Hanaho
- Type: Privately held company
- Industry: Arcade game
- Founded: 7 May 1946
- Headquarters: Cerritos, California, USA
- Area served: Worldwide
- Key people: Conway Ho (CEO) & Mark Chien (Co-founder)
- Products: Ghost Hunter Skill Shot Match Three HotRod Joystick Mallet Madness Rapid Fire PDA Software Arcade PC Dragon World 3
- Revenue: US$ 0–1 Million(2005)
- Number of employees: 25
- Website: Hanaho

= Hanaho =

2005 Video game

HanaHo Games Inc is a division of Semco/PVG that services the commercial coin-op industry. HanaHo primarily produced the HotRod arcade joystick. They also sold a line of non-coin-operated PC game machines (the machines had a coin door, but it was non-functional) that included 50 game titles from Capcom. The company was started by Tony Hana and Conway Ho (hence the name Hanaho). Their first product was the game Ghost Hunter. It was headquartered in Cerritos, California.

In January 2010, the official website was "down for maintenance". In 2013 the website was removed altogether.

==History==
Through the 1960s and mid-1970s, Semco produced store displays for Disney, Circuit City, Sears, Kraco Radio, JD Industries, and Complete Warehouse Video showroom displays.

In the 1980s, the video game era came to a peak and Semco acquired PVG (Pacific Video Games) and started producing arcade cabinets for companies including Gremlin/Sega's Frogger, Star Trek, and Zaxxon, Wedges/Ledges, Leland's Dragon's Lair and Super Off Road arcade video game cabinets, Indian Gaming Reservation slot machines, video poker machines, Capcom's Street Fighter arcade video game cabinets, and Sega GameWorks Custom Classic Cabinets and Custom Arcade Cabinets.

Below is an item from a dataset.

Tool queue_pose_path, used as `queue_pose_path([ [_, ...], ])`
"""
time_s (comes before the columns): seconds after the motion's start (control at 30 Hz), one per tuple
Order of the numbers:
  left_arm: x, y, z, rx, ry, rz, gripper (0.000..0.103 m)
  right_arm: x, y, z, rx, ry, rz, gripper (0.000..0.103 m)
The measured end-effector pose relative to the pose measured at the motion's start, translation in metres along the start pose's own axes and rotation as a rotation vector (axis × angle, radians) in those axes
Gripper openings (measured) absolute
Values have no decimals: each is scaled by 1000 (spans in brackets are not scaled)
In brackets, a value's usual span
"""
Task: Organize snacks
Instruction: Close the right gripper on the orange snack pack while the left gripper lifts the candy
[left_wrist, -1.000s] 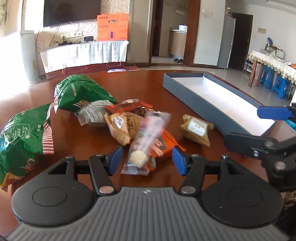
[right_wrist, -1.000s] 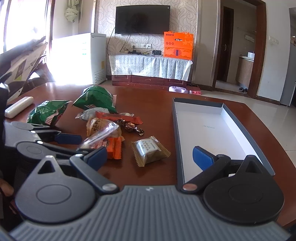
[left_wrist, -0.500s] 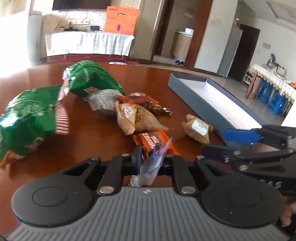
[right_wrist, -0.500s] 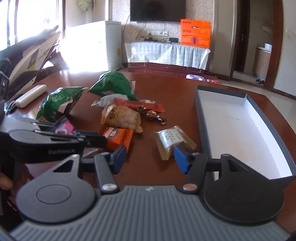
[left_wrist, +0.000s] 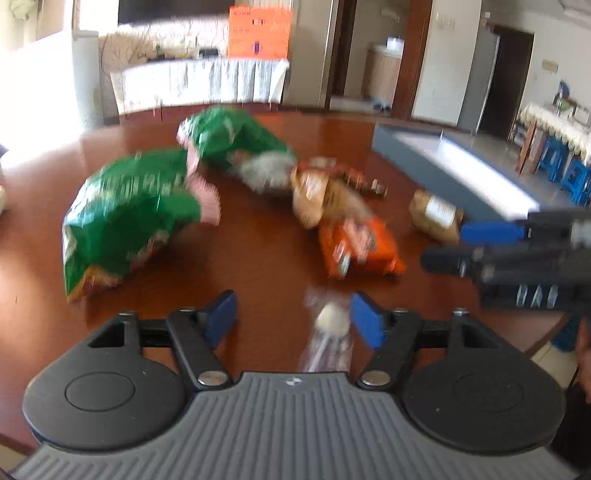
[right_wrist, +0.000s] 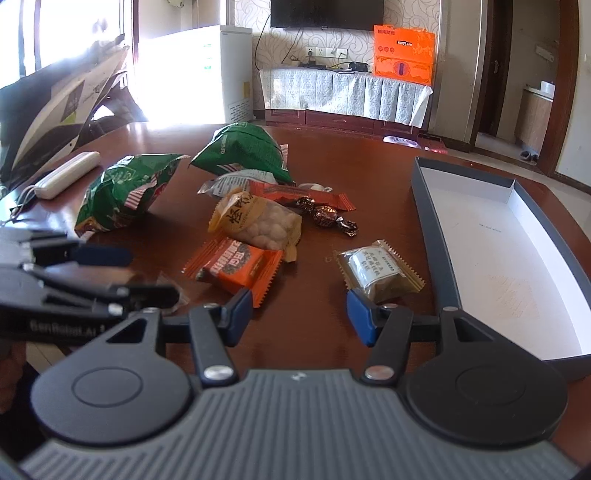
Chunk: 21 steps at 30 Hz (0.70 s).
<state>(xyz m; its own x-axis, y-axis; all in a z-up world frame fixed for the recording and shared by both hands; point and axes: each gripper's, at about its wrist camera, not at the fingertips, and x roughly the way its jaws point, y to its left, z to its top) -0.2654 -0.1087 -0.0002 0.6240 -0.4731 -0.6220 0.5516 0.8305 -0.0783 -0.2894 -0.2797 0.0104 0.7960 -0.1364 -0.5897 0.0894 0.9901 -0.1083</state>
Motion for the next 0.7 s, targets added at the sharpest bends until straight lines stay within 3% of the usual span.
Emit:
queue_pose_path([
  [0.03,-3,1,0,3,-5,-5,37,1,1,0,8,0,9,60],
  [0.1,-4,6,0,-12,-6,-24,26,2,4,1,17,-6,23,61],
  [0.17,-4,9,0,-23,-6,-12,25,5,8,2,31,-14,50,66],
  [0.27,-4,6,0,-7,-13,19,24,12,16,5,52,-22,80,81],
  [0.57,0,9,5,12,-12,107,23,42,34,17,59,8,35,80],
  [0.63,1,11,5,1,-12,99,23,48,38,17,10,28,3,69],
  [0.7,2,10,6,5,-13,102,23,50,41,15,-28,48,8,36],
])
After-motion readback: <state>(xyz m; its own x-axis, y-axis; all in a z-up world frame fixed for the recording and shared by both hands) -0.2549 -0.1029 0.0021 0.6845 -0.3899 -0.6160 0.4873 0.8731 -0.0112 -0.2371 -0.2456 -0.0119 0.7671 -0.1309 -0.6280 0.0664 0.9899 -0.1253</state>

In December 2007, Capcom Games filed a federal lawsuit for copyright and trademark infringement against HanaHo Games and its president, Conway Ho in regards to the use of their properties in the Arcade Legends 2 and Ultimate Arcade 2 arcade cabinets. The case was voluntarily dismissed with prejudice in February 2008.
In 2010, HanaHo developed updated ports of Splatterhouse, Splatterhouse 2, and Splatterhouse 3 for the Splatterhouse reboot.

==Products==
HanaHo's first product was the game Ghost Hunter, released in 1995. It was a light gun ticket redemption game where the goal of the game was zapping ghosts, collecting fruit, and spelling out the letters "JACKPOT" to get the ticket bonus. They also developed the ticket redemption game Match Three for Jaleco. Their next game was the game Skill Shot, released in 1998. It was a coin flicking ticket redemption game with a pool theme. HanaHo's third game was the game Dragon World 3. It was a mahjong game, licensed from IGS and also released in 1998. Also in 1998, HanaHo released the light gun video game Rapid Fire. The game was a minigame collection, and it was developed by Bone Daddy Entertainment. In 1999, HanaHo developed the ticket redemption game Mallet Madness, which was released by Capcom. In the game, players used the mallet "Max Flattener" in one of four minigames to win tickets. This partnership with Capcom also allowed them to release the HotRod joysticks with a set of 50 Capcom games, and the Arcade PC system with a set of 14 Capcom games (both running MAME).